GREENSBORO, N.C.?Addressing Southern Baptists for the last time as convention president, Bobby Welch, croaking frog in hand, called on Southern Baptists to regain confidence in the gospel’s power to save souls and to set high the bar because “Christ wants more.”
Preaching from John 6 about the feeding of the 5,000, Welch focused much of his message on the “lad” who offered his five loaves and two fish as an answer to the multitude’s need.
In a sermon that also touched on the importance of the SBC’s Cooperative Program missions funding channel, Welch told messengers that if it dies it would take three generations before anything like it could emerge. Regardless of the cost, “We have to do more going, and we have to do more giving.”
Noting the five loaves and two fish offered by the boy in John 6, Welch emphasized that the boy saw himself as an answer to the need, and Christ “wants more because he sees more in the crowd.”
“[A]nd there’s still more coming,” Welch said. Southern Baptists must recognize where God is calling for more and must meet the need,” he said. “Christ wants more. Christ wants more because he sees more.”
Southern Baptists must do more than just invite people to churches or conferences and give people Christian books. Such methods are fine, but, “We must rediscover our confidence in the power of God’s gospel” to change people anytime, any place, Welch said.
Citing Paul’s profession in Romans 1:16 that he is not ashamed of the gospel, Welch told the messengers, “No wonder, listen to what it will do for you.”?it is the power of God to salvation for all believers, Welch explained.
“You don’t have to just invite them [to church],” Welch said. “You can win them on the spot.” A verbal witness is critical “because they might die before they get to the kool-aid stand or finish the book,” Welch said.
Calling on messengers to pray for the North American Mission Board’s search committee, Welch said the mission board “is in a position to identify and articulate what Southern Baptists believe about their theology of evangelism” and how to apply it. If Southern Baptists lose their commitment to evangelize, many souls will perish, Welch charged.
He was reminded of the power of CP giving, he said, while watching Southern Baptist Disaster Relief volunteers after last year’s hurricanes. “I thought, ‘hallelujah’ ? That was us on that truck ? because we were there through the Cooperative Program giving.”
He also related the story of talking to an International Mission Board regional leader who lamented the millions who would not hear the gospel this year because the need exceeds missionaries and funding.
Welch said, “Whatever it takes in our going and our giving, we must do it.
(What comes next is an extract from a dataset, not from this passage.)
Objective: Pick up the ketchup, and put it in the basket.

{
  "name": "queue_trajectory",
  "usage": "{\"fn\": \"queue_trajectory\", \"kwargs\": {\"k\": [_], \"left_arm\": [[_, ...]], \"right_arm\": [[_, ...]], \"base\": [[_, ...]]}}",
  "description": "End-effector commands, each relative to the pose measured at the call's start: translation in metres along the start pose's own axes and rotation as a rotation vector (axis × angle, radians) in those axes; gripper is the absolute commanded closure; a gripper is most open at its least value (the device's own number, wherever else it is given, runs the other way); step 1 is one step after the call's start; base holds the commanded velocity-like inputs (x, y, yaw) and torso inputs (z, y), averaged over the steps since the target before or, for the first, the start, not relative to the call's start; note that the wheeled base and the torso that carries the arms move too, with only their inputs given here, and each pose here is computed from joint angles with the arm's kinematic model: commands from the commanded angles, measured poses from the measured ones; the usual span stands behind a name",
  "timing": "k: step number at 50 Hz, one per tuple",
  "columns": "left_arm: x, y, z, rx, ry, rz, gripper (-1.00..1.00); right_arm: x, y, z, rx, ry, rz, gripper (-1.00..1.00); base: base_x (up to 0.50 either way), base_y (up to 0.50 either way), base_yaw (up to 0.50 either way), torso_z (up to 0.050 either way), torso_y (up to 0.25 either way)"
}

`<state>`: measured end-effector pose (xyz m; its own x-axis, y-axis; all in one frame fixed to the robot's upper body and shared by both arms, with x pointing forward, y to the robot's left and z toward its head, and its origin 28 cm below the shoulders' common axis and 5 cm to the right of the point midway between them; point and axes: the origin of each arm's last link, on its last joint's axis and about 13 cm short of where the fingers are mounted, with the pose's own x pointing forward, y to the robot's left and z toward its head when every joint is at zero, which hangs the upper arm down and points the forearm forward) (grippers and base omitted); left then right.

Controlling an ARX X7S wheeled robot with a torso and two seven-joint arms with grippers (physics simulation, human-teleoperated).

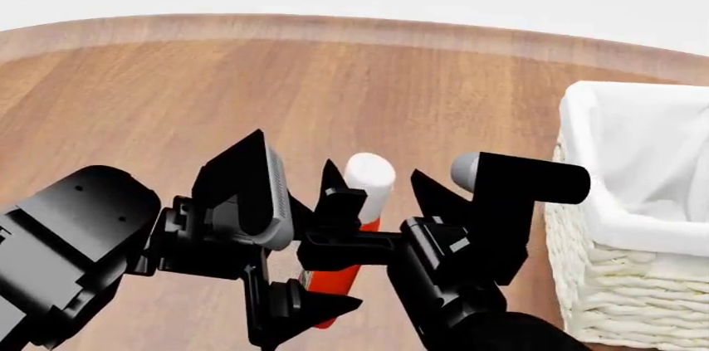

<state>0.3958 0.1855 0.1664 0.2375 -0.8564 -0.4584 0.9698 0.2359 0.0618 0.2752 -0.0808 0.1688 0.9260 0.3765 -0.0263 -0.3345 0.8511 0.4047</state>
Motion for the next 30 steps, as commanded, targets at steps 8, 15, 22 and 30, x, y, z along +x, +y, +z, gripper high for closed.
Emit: {"fn": "queue_trajectory", "kwargs": {"k": [8, 15, 22, 30], "left_arm": [[-0.0001, 0.0011, 0.0014, -0.007, -0.01, 0.007, 1.0], [0.0, 0.0017, 0.0004, -0.009, -0.008, 0.008, 1.0], [0.0013, 0.0024, -0.002, -0.006, 0.004, 0.009, 1.0], [0.0013, 0.0016, -0.0025, -0.01, 0.002, 0.011, 1.0]], "right_arm": [[0.0034, -0.0022, -0.0043, 0.003, 0.014, -0.001, -1.0], [0.0043, -0.0012, -0.0045, 0.004, 0.014, 0.007, 1.0], [0.0049, -0.0001, -0.0043, -0.005, 0.015, 0.012, 1.0], [0.0032, -0.0007, -0.0042, -0.004, 0.011, 0.01, 1.0]], "base": [[0.0, 0.0, 0.0, 0.0, 0.0], [0.0, 0.0, 0.0, 0.0, 0.0], [0.0, 0.0, 0.0, 0.0, 0.0], [0.0, 0.0, 0.0, 0.0, 0.001]]}}
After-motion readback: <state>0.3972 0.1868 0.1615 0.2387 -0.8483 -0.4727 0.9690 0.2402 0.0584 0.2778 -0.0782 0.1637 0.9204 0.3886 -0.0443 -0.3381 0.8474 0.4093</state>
Whatever it takes.
“With the Cooperative Program everyone can, because your dollars work 24 hours a day, seven days a week, 365 days a year” across the world.
Welch said of the many discussions messengers had at the annual meeting about CP giving, everyone said SBC churches ought to give more, not less.
“The Lord has to get more from the Christian before he can get more for the crowd,” Welch explained.
In John 6, “Christ is calling for a lot” and the disciples are emphasizing what little they have?a danger of churches who undervalue their significance by thinking they are in a small town in a small church with small pews, a small Bible and small print.